Digital is crucial to identifying, pricing flood risk
Digital is crucial to identifying, pricing flood risk
Digital tools are key to mitigating and covering flood risks, according to a report by the Insurance Information Institute (Triple-I) and Capgemini

The report, “Stemming A Rising Tide: How Insurers Can Close the Flood Protection Gap,” notes that of the $82 billion in global flood-related losses that occurred in 2021, only $20 billion was insured. The report also cites the Emergency Events Database, which reports that of the 432 natural disasters that occurred in 2021, just over half – 223 events – were floods.

Factors like increased coastal urbanization, volatile weather patterns, and ever-rising sea levels heighten flood risk and put more properties, and people, at risk. But insurance alone is not enough to protect lives and build resilience, according to the report. Digital tools like data analytics, risk modeling, or satellite tech are critical to more accurately assessing climate risks and accelerating insurance processes in cases of natural-catastrophes. A combination of innovative technology with government and community involvement is also a necessity, according to the report, to form a more resilient market. 

“Risk transfer is just one tool in the resilience toolkit,” Triple-I CEO Sean Kevelighan said in the report. “The insurance industry’s understanding of loss trends and expertise in assessing and quantifying risk must be joined at the hip to technology, public policy, finance, and science. We need to partner with communities and businesses at every level to promote a broad resilience mindset focused on pre-emptive mitigation and rapid recovery.”

The report shares two approaches to transformation in climate resiliency; the first, in data and communication and the second, a focus in digital collaboration and innovation.

Tools in data analytics and digital communications, including satellite technology and IoT as mentioned in the report, harness data to create more efficient, accurate processes in pricing and underwriting, as well as in claims. 

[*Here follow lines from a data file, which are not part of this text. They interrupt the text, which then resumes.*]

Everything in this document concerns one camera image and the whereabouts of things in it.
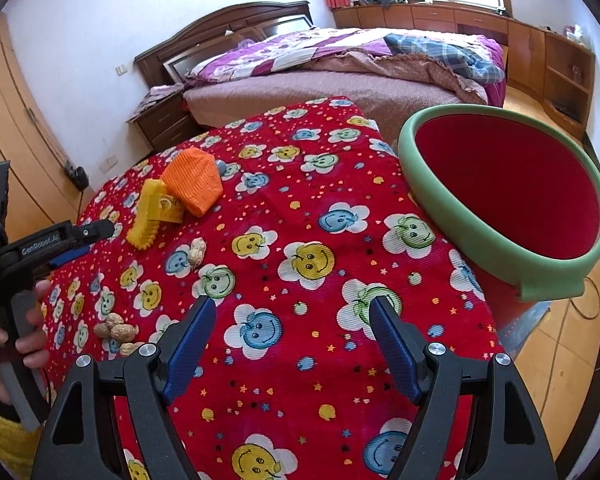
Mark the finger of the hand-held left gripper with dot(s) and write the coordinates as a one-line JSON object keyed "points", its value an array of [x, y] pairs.
{"points": [[95, 230], [72, 256]]}

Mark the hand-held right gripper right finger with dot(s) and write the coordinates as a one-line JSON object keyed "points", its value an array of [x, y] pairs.
{"points": [[395, 350]]}

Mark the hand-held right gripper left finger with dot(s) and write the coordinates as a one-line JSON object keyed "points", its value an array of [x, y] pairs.
{"points": [[192, 345]]}

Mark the green rimmed red bin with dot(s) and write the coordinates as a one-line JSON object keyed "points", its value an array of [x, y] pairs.
{"points": [[505, 185]]}

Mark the yellow foam fruit net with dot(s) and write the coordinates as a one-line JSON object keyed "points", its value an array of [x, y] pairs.
{"points": [[145, 222]]}

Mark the black charger plug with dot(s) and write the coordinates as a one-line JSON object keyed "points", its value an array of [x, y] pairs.
{"points": [[77, 175]]}

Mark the small yellow carton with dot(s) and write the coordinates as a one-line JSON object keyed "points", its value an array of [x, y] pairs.
{"points": [[172, 210]]}

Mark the red smiley printed blanket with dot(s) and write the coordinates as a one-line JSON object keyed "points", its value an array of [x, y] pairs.
{"points": [[305, 360]]}

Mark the orange foam fruit net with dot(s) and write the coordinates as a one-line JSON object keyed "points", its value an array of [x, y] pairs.
{"points": [[192, 185]]}

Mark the light wooden wardrobe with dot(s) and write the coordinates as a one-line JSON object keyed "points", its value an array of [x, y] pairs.
{"points": [[15, 135]]}

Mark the dark wooden nightstand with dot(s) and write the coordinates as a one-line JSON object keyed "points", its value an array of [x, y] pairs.
{"points": [[165, 122]]}

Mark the pink cloth on nightstand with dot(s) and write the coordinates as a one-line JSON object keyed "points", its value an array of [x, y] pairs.
{"points": [[160, 97]]}

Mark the yellow knitted cloth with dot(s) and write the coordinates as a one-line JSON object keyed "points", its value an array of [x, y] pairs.
{"points": [[5, 445]]}

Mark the dark wooden headboard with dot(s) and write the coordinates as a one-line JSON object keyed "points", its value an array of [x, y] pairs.
{"points": [[205, 35]]}

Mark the bed with pink bedspread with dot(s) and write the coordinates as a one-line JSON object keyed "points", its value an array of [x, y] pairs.
{"points": [[305, 92]]}

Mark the bed with purple bedding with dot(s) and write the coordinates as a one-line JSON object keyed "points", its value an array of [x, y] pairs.
{"points": [[290, 52]]}

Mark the blue plaid blanket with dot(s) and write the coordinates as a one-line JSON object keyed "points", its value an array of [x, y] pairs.
{"points": [[440, 55]]}

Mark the low wooden cabinet row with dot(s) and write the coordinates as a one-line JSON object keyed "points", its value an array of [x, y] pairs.
{"points": [[530, 55]]}

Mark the small items on cabinet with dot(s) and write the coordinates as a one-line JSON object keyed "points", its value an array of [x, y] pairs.
{"points": [[574, 32]]}

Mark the white wall socket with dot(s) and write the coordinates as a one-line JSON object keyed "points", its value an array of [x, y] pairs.
{"points": [[106, 163]]}

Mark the white light switch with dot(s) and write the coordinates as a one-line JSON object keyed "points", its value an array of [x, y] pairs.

“A lot of progress has been made in terms of affordability,” Matt Junge, Head of Property Underwriting, U.S. Regional and National, at Swiss Re, said in the report. “More granular mapping enables insurers to more closely customize policies and pricing to the risk characteristics of specific properties.”

The report also notes the increasing use of parametric insurance, or insurance that sends instant claims payout to those affected once a specific parameter of damage is reached on a widespread scale. Digital helps in modeling, assessing, and processing the loss and claims of such catastrophic events and streamlines the process for both consumer and insurer. According to the report, “Parametric policies also are starting to be offered in the developed world to residential clients to cover gaps in standard coverage and provide immediate post-disaster liquidity.”

The use of these digital tools not only improve costs for consumers and risk assessment accuracy, but data analysis and interpretation also “uncover issues and trends that might once have gone unnoticed or been insufficiently quantified to be useful,” says the report, and “improved curation and analysis of data can expose inequities and prompt government actions to protect life and property in neighborhoods far from the coastline.”

Although only 35% of insurers surveyed by Capgemini use digital tools, Global Insurance Industry Leader at Capgemini Seth Rachlin stated in the report that “risk prevention based on data and behavioral science is at the top of the agenda for future-focused insurers,” and that more insurance organizations should “deploy IoT, cloud, artificial intelligence, and machine learning to improve risk management, develop products, transform claims processing, and enhance customer experience” in order to create a more resilient market.